▶ _Exercise brief_:
Look below for the line containing "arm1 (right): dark"; from there through the line containing "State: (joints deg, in", both lines included, please set down each line exactly and nothing else.

▶ _Information provided_:

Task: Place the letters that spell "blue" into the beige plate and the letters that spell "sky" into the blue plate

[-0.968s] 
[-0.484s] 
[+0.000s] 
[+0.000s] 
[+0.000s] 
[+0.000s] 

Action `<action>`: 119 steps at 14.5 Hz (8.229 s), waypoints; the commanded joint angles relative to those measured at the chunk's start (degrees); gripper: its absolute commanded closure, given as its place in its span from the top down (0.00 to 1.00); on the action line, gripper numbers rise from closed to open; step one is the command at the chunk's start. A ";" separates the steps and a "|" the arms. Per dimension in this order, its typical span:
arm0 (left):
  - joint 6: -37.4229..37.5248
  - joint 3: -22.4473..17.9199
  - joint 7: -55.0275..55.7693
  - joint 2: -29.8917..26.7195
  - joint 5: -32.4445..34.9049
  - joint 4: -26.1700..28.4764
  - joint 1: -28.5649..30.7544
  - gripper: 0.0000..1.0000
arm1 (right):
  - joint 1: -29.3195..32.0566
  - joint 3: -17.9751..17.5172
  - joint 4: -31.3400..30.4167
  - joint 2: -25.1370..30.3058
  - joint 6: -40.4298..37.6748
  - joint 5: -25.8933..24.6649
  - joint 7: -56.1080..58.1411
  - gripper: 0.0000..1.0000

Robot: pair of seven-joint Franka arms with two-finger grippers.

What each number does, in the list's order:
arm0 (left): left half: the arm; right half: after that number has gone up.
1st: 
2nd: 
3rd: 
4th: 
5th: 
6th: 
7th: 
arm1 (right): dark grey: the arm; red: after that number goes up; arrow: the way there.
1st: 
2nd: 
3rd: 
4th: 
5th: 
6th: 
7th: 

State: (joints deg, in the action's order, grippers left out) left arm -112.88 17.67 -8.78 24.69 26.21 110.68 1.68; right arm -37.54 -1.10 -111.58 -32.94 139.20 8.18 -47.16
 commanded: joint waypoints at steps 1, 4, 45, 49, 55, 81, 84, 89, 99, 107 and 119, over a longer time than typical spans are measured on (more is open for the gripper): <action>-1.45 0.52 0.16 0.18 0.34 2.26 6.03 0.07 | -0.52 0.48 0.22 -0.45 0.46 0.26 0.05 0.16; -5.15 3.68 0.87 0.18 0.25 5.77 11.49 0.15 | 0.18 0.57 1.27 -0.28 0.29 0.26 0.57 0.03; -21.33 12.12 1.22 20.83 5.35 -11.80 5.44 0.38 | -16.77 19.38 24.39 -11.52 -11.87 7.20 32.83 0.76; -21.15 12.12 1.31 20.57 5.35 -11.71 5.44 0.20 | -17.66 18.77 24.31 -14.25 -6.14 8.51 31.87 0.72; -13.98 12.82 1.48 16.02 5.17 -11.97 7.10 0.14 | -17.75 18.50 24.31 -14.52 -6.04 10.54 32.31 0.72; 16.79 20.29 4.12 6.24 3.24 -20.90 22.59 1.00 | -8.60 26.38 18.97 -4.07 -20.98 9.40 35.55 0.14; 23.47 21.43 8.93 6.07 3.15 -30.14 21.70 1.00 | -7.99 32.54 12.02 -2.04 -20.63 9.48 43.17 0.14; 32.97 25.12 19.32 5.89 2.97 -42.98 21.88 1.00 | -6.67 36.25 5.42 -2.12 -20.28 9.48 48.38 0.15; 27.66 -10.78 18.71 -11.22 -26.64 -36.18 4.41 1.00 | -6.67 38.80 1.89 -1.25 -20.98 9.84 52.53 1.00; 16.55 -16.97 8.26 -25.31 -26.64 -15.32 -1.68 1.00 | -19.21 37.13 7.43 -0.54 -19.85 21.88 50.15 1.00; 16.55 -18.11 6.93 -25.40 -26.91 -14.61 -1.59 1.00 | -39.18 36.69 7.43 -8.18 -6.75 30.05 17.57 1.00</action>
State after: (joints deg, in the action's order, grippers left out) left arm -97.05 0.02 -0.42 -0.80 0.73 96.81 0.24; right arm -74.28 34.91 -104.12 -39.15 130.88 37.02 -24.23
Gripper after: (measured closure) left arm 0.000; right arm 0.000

▶ _Exercise solution_:
arm1 (right): dark grey: the arm; red: after that number goes up; arrow: the way there.
1st: 
2nd: 
3rd: 
4th: 
5th: 
6th: 
7th: 

State: (joints deg, in the action's order, grippers left out) left arm -112.88 17.67 -8.78 24.69 26.21 110.68 1.68; right arm -37.54 -1.10 -111.58 -32.94 139.20 8.18 -47.16

Work on this exercise is complete, and nothing remains.